HAYAL

44 21 6
                                    

Hayat bin parçalı pazzıl gibidir. Her bir parça küçük de olsa  bizdeki eksik duyguları tamamlayan ve kafamızdaki sorulara bir yanıtır. 

Azad kafasındaki eksik parçayı tamamlamaya yakın iken Elya'nın kafasında cevapsız binlerce soru oluştu.
Bundan kaçmanın tek yolunu mutfağa gitmekte aradı....

Elindeki tepsiyi tezgaha bıraktı. Kirlenen bulasiklari makineye kısa sürede yerleştirip kapağını kapatı. Beynini istila etmeye hazır olan düşünceleri def etmek için mutfakta uğraşacak başka bir şey bulmak için gözleriyle etrafı taradı. Fakat uğraşacak hiçbir şey bulamadı. Sandalyeyi çekip derin bir nefes aldı. Kafasını iki elinin arasına koydu. Beyni yine düşüncelerle istila olurken  gözleri yorgunluğa kapandı....

Azad, giden kadının arkasından koltuğa uzanıp başını yastığa koydu. Nedensizce yüzünde bir tebessüm belirirken. Gözlerini tavana dikti. Ve  Kalbi aklıyla bir olup hayalare daldı...

Minik bahçeli bir ev ve ona ait bir araba.

Arabanın arkasında oturan minicik bir kız çocuğu, onun yanında ise elini tutmuş bir kadın. Aceleyle bir şeyler anlatmaya çalışıyor. Herşey ona ait. Bir aile....

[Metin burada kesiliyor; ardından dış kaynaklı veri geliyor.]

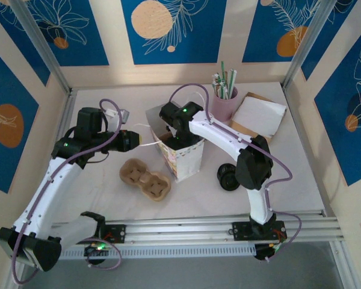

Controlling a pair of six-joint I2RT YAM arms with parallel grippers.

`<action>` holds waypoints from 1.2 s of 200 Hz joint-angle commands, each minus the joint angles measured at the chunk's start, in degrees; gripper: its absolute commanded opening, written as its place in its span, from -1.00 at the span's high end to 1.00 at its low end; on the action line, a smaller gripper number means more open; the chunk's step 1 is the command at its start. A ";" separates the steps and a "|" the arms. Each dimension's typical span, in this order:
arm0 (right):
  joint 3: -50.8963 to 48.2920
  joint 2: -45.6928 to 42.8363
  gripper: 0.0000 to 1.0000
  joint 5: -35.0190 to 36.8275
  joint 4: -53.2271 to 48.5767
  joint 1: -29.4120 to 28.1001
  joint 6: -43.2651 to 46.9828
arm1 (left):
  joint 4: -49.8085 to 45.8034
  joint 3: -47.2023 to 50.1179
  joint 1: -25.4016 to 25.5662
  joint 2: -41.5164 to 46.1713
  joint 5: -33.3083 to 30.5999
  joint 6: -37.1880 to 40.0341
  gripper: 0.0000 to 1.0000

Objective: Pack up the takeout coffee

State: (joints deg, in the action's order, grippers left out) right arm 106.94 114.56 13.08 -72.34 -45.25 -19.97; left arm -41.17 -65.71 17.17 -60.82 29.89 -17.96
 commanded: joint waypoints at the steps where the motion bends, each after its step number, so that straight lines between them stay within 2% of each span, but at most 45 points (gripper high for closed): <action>1: 2.29 -1.00 -0.70 0.10 -1.93 -0.28 -0.67 | -0.40 -0.11 0.94 0.08 -0.70 -0.05 0.55; 30: 3.10 -1.01 -0.77 -0.07 -2.22 -0.26 -0.62 | -0.29 -0.11 1.20 -0.07 -0.86 -0.10 0.54; 240: 8.89 -2.41 -0.84 1.05 -5.97 -0.71 -1.61 | -0.57 -0.95 2.06 -0.53 -1.63 -0.14 0.42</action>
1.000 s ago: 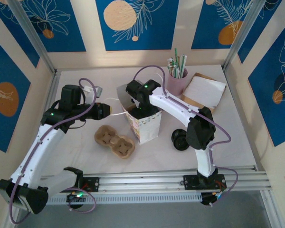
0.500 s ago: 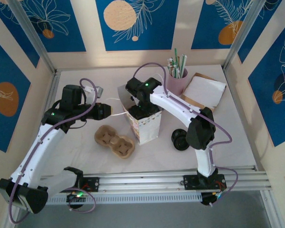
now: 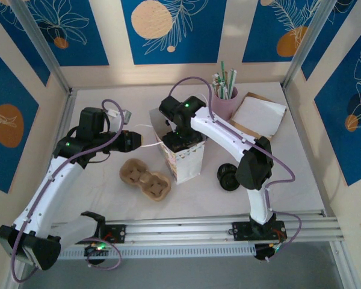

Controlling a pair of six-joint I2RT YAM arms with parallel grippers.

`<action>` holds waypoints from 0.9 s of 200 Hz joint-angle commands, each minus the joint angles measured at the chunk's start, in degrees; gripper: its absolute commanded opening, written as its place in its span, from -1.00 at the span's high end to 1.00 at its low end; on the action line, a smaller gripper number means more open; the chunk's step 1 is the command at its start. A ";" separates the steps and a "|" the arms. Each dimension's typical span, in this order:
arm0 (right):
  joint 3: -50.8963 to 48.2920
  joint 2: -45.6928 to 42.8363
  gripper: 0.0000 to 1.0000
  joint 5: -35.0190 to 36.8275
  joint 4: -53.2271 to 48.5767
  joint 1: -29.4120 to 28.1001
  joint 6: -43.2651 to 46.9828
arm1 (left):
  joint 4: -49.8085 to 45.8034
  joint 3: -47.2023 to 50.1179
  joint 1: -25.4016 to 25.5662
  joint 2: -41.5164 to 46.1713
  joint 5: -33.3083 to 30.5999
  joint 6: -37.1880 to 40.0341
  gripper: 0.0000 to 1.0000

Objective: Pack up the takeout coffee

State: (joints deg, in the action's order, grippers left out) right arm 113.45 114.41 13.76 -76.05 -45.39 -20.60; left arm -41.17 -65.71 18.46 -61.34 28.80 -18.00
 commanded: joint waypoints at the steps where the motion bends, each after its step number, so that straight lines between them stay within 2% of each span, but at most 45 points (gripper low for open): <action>1: 2.43 -2.26 -0.84 0.43 -2.30 -0.58 -1.00 | -0.57 -0.93 0.73 -0.01 -0.52 -0.10 0.42; 180: 5.64 -5.02 -0.86 1.54 -4.05 -1.37 -1.39 | -0.49 -1.33 1.05 -0.20 -1.05 -0.28 0.29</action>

Peki yanındaki o kadın kim olabilir diye düşündü. O bu düşüncelere ve hayallere dalarken uzun bir süredir ses çıkmayan Elya'yı unutmuştu....

Daha önce hiç bu kadar güzel hayaller kurmadığını veya neden şimdi böyle bir dünyaya yelken açtığını düşündü.

Düşüncelerin boğazından onu çekip çıkaran,  Kulağına aniden dolduran telefon melodisi oldu. 

Önce gözlerini tavandan ayırdı daha sonra uzandığı koltuktan dogrulup ikinci kez çalan melodi sesine kulak verdi.

Ayağının ucundaki küçük ahşap sehpa üzerinden telefonunu alıp arayan isme baktı.

"CAN KARDEŞİM"

telefonu kulağına yaklaştırdı. Ahizeden  gelen sesi dinledi.

"Iyi misiniz?"

Azad, endişe ve korkunun yer aldığı sesin sahibini yanıtladı.

"Iyiyim."
"Oğlum sabahtan beri telefonumu niye açmıyorsunuz."

Tek kaşını istem dışı havaya kaldıran Azad telefonunu kulağından uzaklaştırıp arama kayıtlarına baktı.

"Beni daha önce aramamissin" diyerek konuşmayı devam ettirdi.

"Elya'yı kaç defa aradım ama cevap vermedi. Yanında mi?"

Ömer'in duymayacağı kadar sesiz bir şekilde mırıldandı.
"Elya"
Onu en son mutfağa giderken görmüştü. Ondan sonra hiç görmemişti.

"Azad, Elya yanında mi?"
Yerinden kalkarken karşıda sabırsız bir şekilde bekleyen adamı yanıtladı.

"Bilmiyorum"

Endişenin kat be kat arttığını beli eden sesiyle tekrar sordu;
"Bilmiyorum derken. Daha bu sabah yanında değil miydi?"

Salondan çıkan adam yalın ayak ve kulağında telefonla mutfağa doğru yol aldı.

"En son çorba tabağını bırakmak için mutfağa gitti. Ondan sonra görmedim"

Kurduğu Bir kaç kelime boyunca hızlı adımlarla mutfak kapısına ulaştı. Sandalyede oturmuş bir vaziyete kafasını masaya dayadığı kollarının arasına alan Elya'yı gördü.

"Elya"
Seslenerek yanına yaklaştığı kadından herhangi bir tepki almayınca, kulağında bir haber bekleyen Ömer gibi endişelenmeye başladı.